The city is allowing more time to gather feedback on its draft of a plan to encourage more equitable and inclusive civic participation both at City Hall and in neighborhoods.
The deadline to comment on the Blueprint for Equitable Engagement was delayed six weeks to Aug. 14, in part because of pushback from neighborhood groups. Only one of the draft plan’s five objectives deals specifically with neighborhood organizations and their elected boards, but that one facet of the Blueprint has drawn an inordinate amount of attention.
The eyes of many neighborhood leaders were drawn to one phrase in particular that has a prominent place in the Blueprint: “Neighborhoods 2020,” the title for an effort to revamp the city’s relationship with neighborhood groups. It refers to the year when grant funds available to neighborhoods through the Community Participation Program, the successor to the Neighborhood Revitalization Program, run dry.
Below that heading, bullet points hit on the need to “clarify” the role of neighborhood organizations, to “establish measurable operational standards” and to provide better training to those who serve on neighborhood boards.
“It talks a lot about the city’s expectations for neighborhoods, but it doesn’t really describe it as a two-way street,” Monica Smith, coordinator of the East Calhoun Community Organization, said.
The message that neighborhood organizations are looking for more of a collaborative relationship with City Hall — and less of what some read in the Blueprint as a top-down approach — was heard loud and clear this summer at the city’s Neighborhood and Community Relations Department. The department’s director, David Rubedor, said he’s willing to take the time to get the neighborhood section of the Blueprint right.
“I think it’s going to be substantially revamped, based on the input — in a good way,” Rubedor said. “And then, if it’s really a major overhaul, I may just open it back up for public comment to make sure that we got it where it needs to be because, to me, the conversation around this is as important as the document itself.”
Also outlined in the Blueprint are steps the city could take to make the membership of its boards and commissions better reflect the diversity of Minneapolis as a whole, as well as plans to improve its public outreach and engagement so a broader segment of the population weighs in on policy issues. Rubedor said Neighborhoods 2020 was written into the draft document because “the neighborhoods are a formal engagement network that the city uses and has a relationship with, and so how we help and support neighborhood organizations to be more diverse is a critical part of that conversation.”
The results of voluntary surveys conducted by NCR in 2014 showed certain demographic groups — including renters, people of color and people with lower incomes — were underrepresented on city boards and commissions.

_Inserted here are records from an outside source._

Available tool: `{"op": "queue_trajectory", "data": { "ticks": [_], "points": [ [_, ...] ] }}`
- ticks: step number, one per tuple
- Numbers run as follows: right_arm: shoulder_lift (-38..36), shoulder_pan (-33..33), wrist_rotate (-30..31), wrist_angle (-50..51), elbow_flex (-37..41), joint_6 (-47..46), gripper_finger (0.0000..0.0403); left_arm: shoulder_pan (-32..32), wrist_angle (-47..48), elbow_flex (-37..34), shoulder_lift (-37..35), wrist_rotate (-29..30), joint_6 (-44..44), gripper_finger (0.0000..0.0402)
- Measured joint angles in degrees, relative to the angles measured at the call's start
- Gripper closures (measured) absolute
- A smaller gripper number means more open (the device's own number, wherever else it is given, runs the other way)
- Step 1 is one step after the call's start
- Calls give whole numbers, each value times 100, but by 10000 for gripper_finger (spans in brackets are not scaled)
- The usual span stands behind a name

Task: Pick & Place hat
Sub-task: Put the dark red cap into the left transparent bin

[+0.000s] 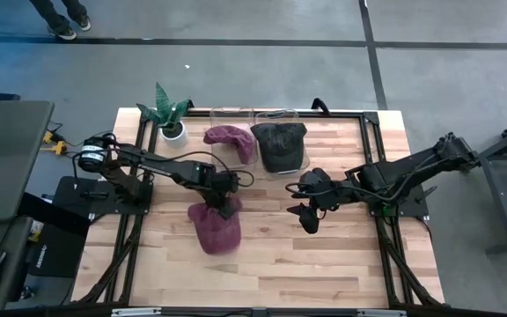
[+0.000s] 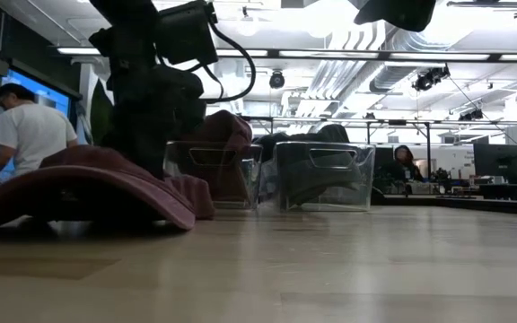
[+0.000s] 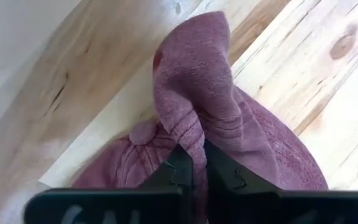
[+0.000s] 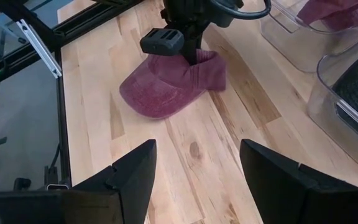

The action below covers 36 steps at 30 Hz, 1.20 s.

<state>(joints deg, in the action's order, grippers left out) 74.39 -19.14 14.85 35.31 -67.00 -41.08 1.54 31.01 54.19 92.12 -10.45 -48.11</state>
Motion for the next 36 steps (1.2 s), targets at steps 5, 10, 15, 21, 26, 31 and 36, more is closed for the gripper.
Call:
{"op": "queue_trajectory", "data": {
  "ticks": [5,10,15,21,26,31,36],
  "points": [
    [0,0,2,0,0,18,176,0,226,190,2,-38,-10,399],
    [0,0,2,2,0,18,176,0,491,503,4,-53,-170,401],
    [0,0,0,5,0,26,176,84,1170,1073,-110,-16,-144,401],
    [0,1,-34,4,2,105,176,325,2018,1934,-206,223,-31,401],
    [0,2,-96,2,2,144,176,499,2467,2638,-208,452,-14,402],
    [0,2,-179,-21,2,438,176,719,2822,3174,-205,615,372,401],
    [0,19,-148,-293,2,1230,176,843,3094,3543,-206,453,871,401]
  ]
}}
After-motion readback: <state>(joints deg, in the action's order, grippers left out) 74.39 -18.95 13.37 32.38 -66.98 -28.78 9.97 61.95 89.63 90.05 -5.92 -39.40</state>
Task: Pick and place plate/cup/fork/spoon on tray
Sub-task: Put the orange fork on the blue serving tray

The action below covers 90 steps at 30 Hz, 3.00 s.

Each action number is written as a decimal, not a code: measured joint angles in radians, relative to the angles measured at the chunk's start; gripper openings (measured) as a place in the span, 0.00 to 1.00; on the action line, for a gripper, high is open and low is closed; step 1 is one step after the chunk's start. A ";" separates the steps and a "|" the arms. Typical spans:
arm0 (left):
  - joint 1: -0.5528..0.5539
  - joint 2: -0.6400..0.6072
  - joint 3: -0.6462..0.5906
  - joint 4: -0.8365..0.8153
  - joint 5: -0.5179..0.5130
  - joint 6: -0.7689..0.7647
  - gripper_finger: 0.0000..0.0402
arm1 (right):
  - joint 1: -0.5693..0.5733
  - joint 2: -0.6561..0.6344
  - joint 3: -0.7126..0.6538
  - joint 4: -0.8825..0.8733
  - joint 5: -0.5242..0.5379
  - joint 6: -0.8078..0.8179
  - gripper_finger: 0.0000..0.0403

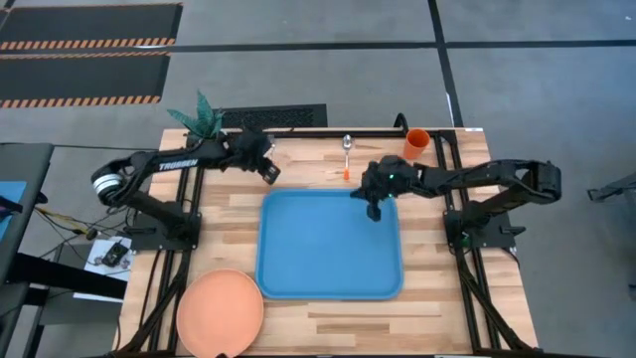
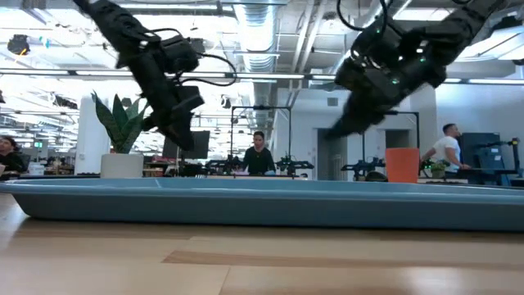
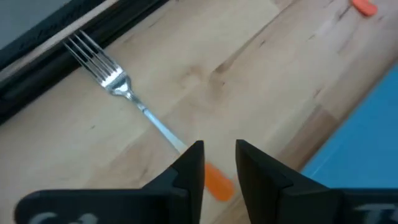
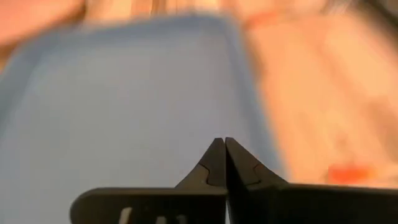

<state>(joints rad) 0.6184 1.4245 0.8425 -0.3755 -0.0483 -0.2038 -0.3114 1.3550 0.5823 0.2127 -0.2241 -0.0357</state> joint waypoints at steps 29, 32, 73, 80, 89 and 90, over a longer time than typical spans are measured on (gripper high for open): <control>0.190 0.685 0.681 -0.602 0.018 -0.115 0.36 | -0.002 -0.213 -0.117 0.123 0.025 -0.081 0.03; 0.195 0.696 0.684 -0.600 0.019 -0.119 0.33 | 0.004 -0.211 -0.117 0.123 0.024 -0.086 0.03; -0.033 0.450 0.690 -0.643 0.045 -0.265 0.00 | 0.023 -0.210 -0.207 0.200 0.022 -0.093 0.03; -0.286 0.322 0.559 -0.563 0.023 -0.529 0.00 | 0.007 -0.210 -0.248 0.250 0.014 -0.063 0.03; -0.619 0.277 0.507 -0.593 -0.140 -0.986 0.00 | 0.011 -0.211 -0.248 0.294 0.012 -0.069 0.03; -0.652 0.277 0.507 -0.610 -0.144 -1.046 0.00 | 0.011 -0.211 -0.248 0.296 0.012 -0.069 0.03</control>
<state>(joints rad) -0.0338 1.7020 1.3499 -0.9859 -0.1925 -1.2499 -0.3008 1.1442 0.3344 0.5092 -0.2123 -0.1051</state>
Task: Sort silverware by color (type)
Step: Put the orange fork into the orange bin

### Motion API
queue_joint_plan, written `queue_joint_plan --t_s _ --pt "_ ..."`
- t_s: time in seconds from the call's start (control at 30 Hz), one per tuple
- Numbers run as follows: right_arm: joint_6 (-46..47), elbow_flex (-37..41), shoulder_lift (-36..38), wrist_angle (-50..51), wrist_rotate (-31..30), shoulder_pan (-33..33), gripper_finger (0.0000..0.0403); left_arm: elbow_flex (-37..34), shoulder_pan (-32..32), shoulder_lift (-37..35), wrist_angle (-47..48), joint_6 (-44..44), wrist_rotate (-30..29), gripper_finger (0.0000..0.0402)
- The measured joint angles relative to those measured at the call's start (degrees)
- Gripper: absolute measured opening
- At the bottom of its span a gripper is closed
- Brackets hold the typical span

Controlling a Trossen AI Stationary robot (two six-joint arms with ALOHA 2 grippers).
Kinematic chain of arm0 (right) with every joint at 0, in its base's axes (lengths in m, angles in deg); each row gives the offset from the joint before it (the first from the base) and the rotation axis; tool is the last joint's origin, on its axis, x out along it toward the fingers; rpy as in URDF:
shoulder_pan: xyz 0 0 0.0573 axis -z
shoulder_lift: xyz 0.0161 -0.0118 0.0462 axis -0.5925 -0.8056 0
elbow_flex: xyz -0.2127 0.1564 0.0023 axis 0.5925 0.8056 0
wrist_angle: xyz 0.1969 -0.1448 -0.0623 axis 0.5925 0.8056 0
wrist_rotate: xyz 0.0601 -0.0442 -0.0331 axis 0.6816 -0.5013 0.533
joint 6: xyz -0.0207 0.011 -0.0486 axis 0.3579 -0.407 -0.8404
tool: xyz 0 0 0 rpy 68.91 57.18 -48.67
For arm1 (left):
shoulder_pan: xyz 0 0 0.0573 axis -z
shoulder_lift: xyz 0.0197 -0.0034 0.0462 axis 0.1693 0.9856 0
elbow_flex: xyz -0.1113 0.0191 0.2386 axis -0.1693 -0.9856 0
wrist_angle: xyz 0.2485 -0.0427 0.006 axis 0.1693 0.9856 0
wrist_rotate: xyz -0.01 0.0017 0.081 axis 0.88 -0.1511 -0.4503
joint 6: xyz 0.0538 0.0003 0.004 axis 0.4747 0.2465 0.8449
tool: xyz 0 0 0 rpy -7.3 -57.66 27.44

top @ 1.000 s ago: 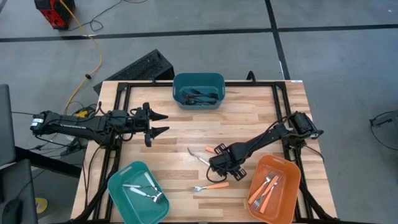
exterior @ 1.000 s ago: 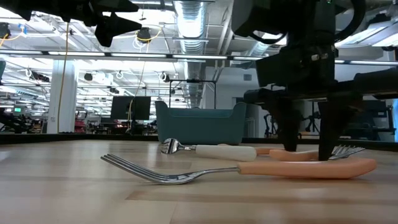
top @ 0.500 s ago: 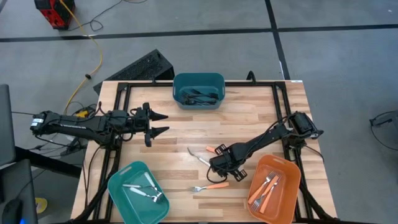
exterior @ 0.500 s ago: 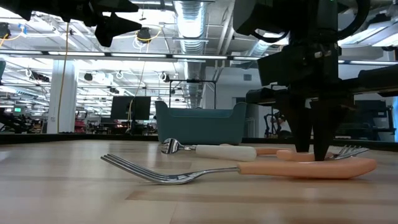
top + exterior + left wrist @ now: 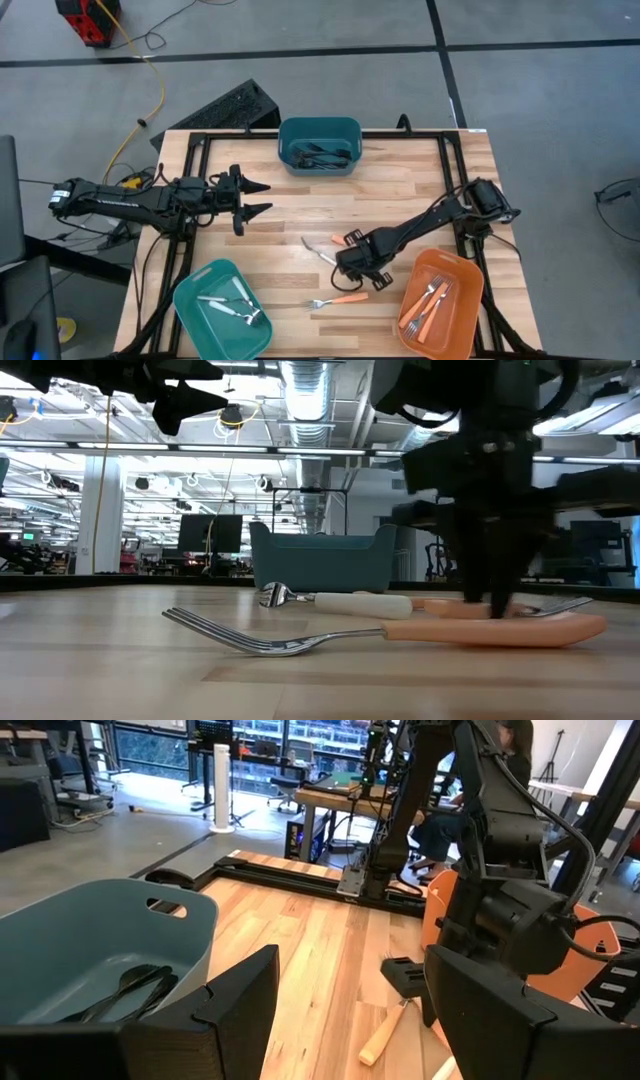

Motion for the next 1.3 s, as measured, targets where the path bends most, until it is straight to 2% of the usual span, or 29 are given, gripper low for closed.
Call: queue_joint_plan --t_s 0.47,0.7,1.3 --pt "-0.4 -1.4 6.5 -2.4 -2.5 4.8 0.0080 0.0 0.0 0.0 -0.2 -0.9 0.0 0.0235" --pt "-1.7 -1.6 9.6 -11.1 -2.1 8.4 0.0080 0.2 0.0 -0.4 -1.3 -1.9 0.0 0.0235" --pt "-6.9 -1.6 13.4 -22.4 -1.2 14.3 0.0090 0.5 0.0 -3.5 0.7 0.1 -2.5 0.0235"
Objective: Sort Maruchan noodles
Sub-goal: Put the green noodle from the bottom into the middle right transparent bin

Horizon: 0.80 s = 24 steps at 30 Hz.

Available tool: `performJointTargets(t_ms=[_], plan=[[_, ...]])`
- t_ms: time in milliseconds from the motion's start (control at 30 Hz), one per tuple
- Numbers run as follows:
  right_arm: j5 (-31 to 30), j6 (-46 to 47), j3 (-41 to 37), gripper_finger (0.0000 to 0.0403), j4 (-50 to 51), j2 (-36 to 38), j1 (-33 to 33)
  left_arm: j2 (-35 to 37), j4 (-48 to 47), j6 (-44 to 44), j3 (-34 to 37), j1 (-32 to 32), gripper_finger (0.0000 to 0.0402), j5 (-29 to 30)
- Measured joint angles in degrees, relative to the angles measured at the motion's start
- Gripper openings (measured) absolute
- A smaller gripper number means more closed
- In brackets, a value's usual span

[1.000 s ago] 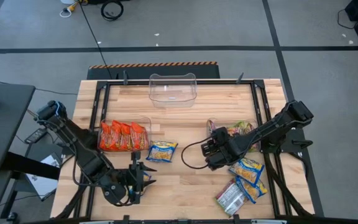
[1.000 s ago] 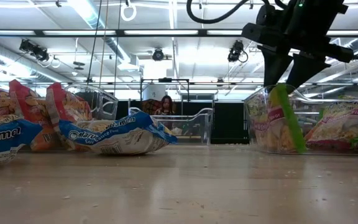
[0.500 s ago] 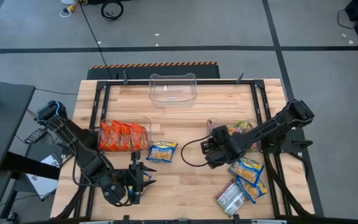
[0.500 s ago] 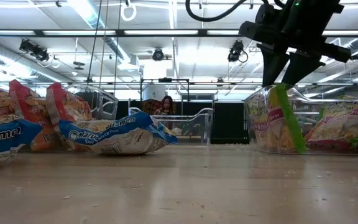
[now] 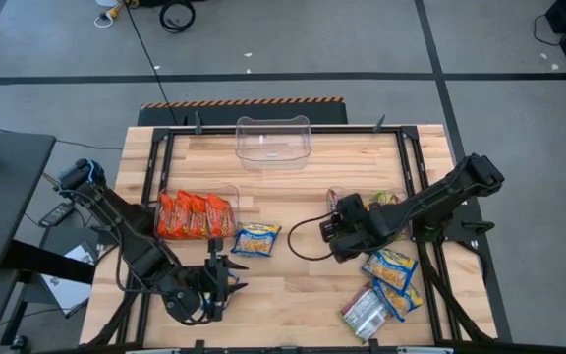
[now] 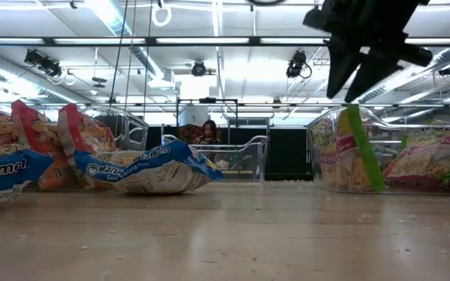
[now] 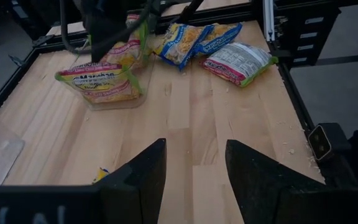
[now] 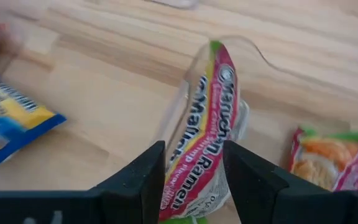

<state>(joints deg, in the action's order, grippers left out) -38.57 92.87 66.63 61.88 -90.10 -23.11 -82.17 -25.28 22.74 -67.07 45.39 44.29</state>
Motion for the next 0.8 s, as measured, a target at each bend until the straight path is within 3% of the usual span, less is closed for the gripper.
performJointTargets(t_ms=[167, 300, 400, 533, 667, 800], plan=[[0.46, -14.29, 2.80, 0.0166, -5.07, 1.26, -3.18, 0.00, 0.02, -0.23, 0.00, -0.02, 0.0169, -0.61], [6.41, -25.46, 8.55, 0.0163, -11.48, -2.66, -7.71, 0.01, 0.12, -1.36, 0.00, -0.29, 0.0169, -1.09], [13.05, -30.58, 15.50, 0.0162, -10.03, -7.82, -11.16, 0.07, 0.29, -1.55, 0.00, -0.92, 0.0169, -1.11], [24.04, -31.61, 24.19, 0.0162, -4.84, -15.51, -15.25, 0.09, 1.24, -1.53, 0.00, -1.94, 0.0169, -2.51], [33.34, -28.34, 26.93, 0.0161, -1.51, -21.93, -19.28, 0.09, 1.42, -1.36, 0.00, -2.47, 0.0169, -4.39], [35.63, -23.11, 26.93, 0.0161, -1.43, -27.84, -21.82, 0.09, 1.44, -1.31, 0.00, -2.47, 0.0169, -4.52]])
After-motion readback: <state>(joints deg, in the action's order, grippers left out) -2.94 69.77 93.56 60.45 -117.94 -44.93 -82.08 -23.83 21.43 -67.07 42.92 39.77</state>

A survey that same year of neighborhood groups only achieved a low 52-percent response rate, but the results indicated neighborhood boards lack racial diversity, and board members tend to be more highly educated and earn bigger incomes when compared to the city as a whole. Just over half of Minneapolis residents are renters, but more than three-quarters of the board members who responded to the survey owned homes.
“That’s our baseline, so as we move forward we can tell whether any changes that we do make are impactful and effective,” Rubedor said.
In an email, East Isles Residents Association Board President Andrew Degerstrom wrote it’s an “inconvenient truth” that “some neighborhood associations do not do a good job representing the diverse interests in their neighborhoods.” Rather than protest the Blueprint, Degerstrom said EIRA would respond “by highlighting some areas where we do a good job engaging underrepresented groups, some areas where we need to improve, and expressing our desire to work the City to improve our engagement overall.”
But that’s not the case in all part of Southwest Minneapolis. Whittier Alliance Executive Director Marian Biehn, who also commented via email, said that organization planned to contact the Minnesota Secretary of State’s office to “get a reading” on the Blueprint.
Linda Todd of East Calhoun said the draft version of the Blueprint appeared to address neighborhood organizations “as if we were employees in carrying out city mandates.” (Todd is a former board president for the East Calhoun Community Organization, but said she was speaking for herself, not the board.)
While the groups receive city funding — including the $215 million dispersed to neighborhoods over 20 years through the Neighborhood Revitalization Program — they are independent organizations. If the Blueprint’s guidelines for neighborhoods were tied to the use of city funds, that would be one thing, Todd suggested, but many neighborhood organizations raise and spend their own money on projects, too.
“I think that there’s often the viewpoint that neighborhood organizations first originated when (Neighborhood Revitalization Program) funds were released in the early 1990s,” Todd said. “In fact, many neighborhood organizations were around much longer than that.”
How to weigh in
The original July 3 deadline to submit comments on the city’s draft Blueprint for Equitable Engagement was recently extended to Aug. 14. The intention of the plan is to make civic engagement more equitable and inclusive, but it also addresses the city’s relationship with neighborhood organizations.
To read the Blueprint, or for information on how to submit written comments by mail or online, go to ci.minneapolis.mn.us/ncr/initiatives/equitableengagement.
An information meeting on the Blueprint is scheduled for 6:30 p.m.–8 p.m. Aug. 11 in the community room at Heritage Park Apartments, 1000 Olson Memorial Highway.